• _About this exercise_:
Excluding pictures, retype the line with "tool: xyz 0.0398" and each line that follows it to the end of the data below, word for word.

• _Dataset excerpt_:
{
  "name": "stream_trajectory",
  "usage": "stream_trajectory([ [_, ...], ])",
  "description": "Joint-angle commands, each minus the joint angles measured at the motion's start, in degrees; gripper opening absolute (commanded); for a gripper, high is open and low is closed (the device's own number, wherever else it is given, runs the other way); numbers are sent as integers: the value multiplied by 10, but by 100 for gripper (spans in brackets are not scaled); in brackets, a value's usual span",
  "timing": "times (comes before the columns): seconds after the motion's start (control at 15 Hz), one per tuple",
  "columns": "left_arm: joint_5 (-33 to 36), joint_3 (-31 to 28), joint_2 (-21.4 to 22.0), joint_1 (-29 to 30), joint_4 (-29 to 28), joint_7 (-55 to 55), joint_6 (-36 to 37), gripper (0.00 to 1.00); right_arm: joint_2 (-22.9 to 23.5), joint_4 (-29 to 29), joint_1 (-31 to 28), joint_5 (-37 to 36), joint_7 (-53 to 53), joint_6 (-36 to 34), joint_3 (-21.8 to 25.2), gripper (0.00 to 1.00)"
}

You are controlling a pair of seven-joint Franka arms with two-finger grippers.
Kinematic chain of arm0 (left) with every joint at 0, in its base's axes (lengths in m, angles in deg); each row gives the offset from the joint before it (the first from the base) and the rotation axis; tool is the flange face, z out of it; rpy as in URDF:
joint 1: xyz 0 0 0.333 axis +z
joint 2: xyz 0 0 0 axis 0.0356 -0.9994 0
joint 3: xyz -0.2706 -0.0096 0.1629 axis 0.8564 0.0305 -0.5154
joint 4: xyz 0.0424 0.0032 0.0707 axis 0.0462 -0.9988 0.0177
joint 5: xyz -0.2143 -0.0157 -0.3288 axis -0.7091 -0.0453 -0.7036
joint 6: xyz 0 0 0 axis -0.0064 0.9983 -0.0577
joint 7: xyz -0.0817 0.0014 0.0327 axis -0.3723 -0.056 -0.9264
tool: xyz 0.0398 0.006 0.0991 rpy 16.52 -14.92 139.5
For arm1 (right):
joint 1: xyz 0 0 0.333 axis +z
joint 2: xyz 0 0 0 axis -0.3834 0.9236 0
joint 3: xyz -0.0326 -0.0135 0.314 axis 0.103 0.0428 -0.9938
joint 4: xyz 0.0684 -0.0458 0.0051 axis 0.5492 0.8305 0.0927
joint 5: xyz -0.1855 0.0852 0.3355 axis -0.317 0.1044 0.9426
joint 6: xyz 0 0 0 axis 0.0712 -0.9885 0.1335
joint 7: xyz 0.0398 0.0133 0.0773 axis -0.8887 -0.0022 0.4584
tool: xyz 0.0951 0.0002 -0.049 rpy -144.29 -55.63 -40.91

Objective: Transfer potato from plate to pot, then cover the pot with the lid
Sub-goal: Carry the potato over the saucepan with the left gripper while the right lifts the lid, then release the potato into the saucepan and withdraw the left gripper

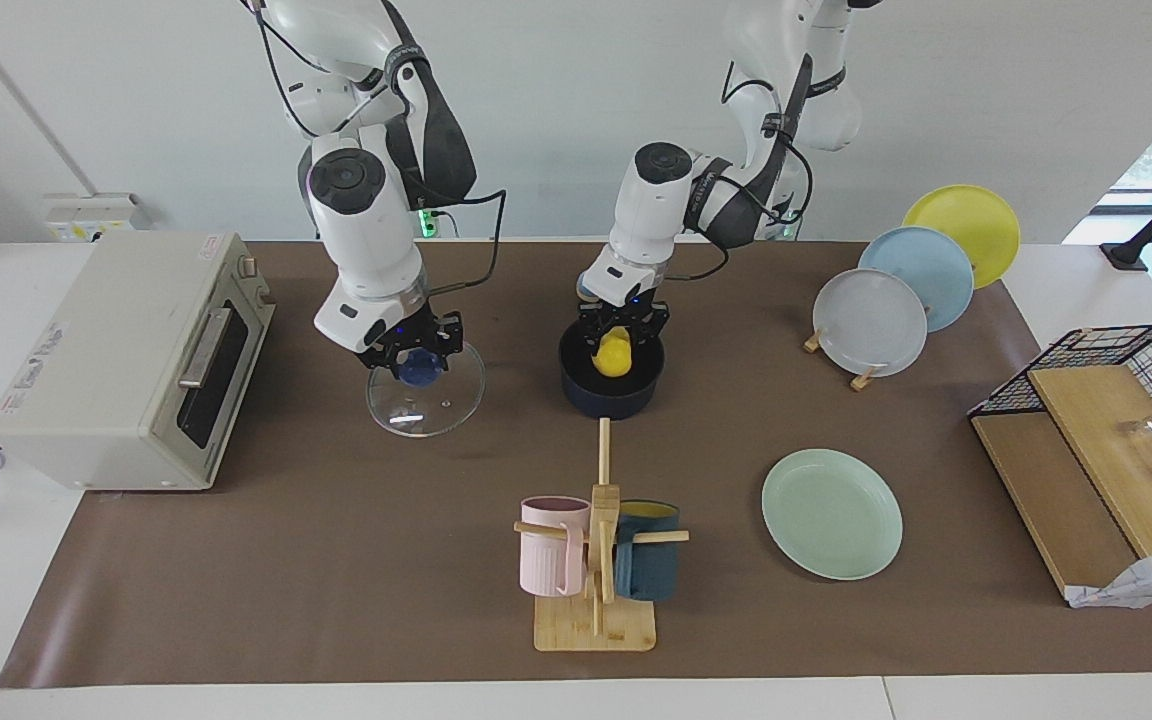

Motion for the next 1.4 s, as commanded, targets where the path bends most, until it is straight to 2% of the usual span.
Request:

• _Result for this exercise_:
tool: xyz 0.0398 0.006 0.0991 rpy 16.52 -14.92 139.5
For arm1 (right):
joint 1: xyz 0 0 0.333 axis +z
joint 2: xyz 0 0 0 axis -0.3834 0.9236 0
joint 3: xyz -0.0326 -0.0135 0.314 axis 0.103 0.0428 -0.9938
joint 4: xyz 0.0684 -0.0458 0.0051 axis 0.5492 0.8305 0.0927
joint 5: xyz -0.1855 0.0852 0.3355 axis -0.317 0.1044 0.9426
joint 6: xyz 0 0 0 axis 0.0712 -0.9885 0.1335
joint 7: xyz 0.0398 0.0133 0.0773 axis -0.8887 -0.0022 0.4584
tool: xyz 0.0951 0.0002 -0.049 rpy -144.29 -55.63 -40.91

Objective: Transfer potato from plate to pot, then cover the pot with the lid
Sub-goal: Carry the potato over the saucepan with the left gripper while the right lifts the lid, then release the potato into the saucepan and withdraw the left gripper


Motion for the next 1.4 s, as commanded, targets where the path bends most, until it is straight to 2% of the usual span.
Request:

No more output will be produced for this exercise.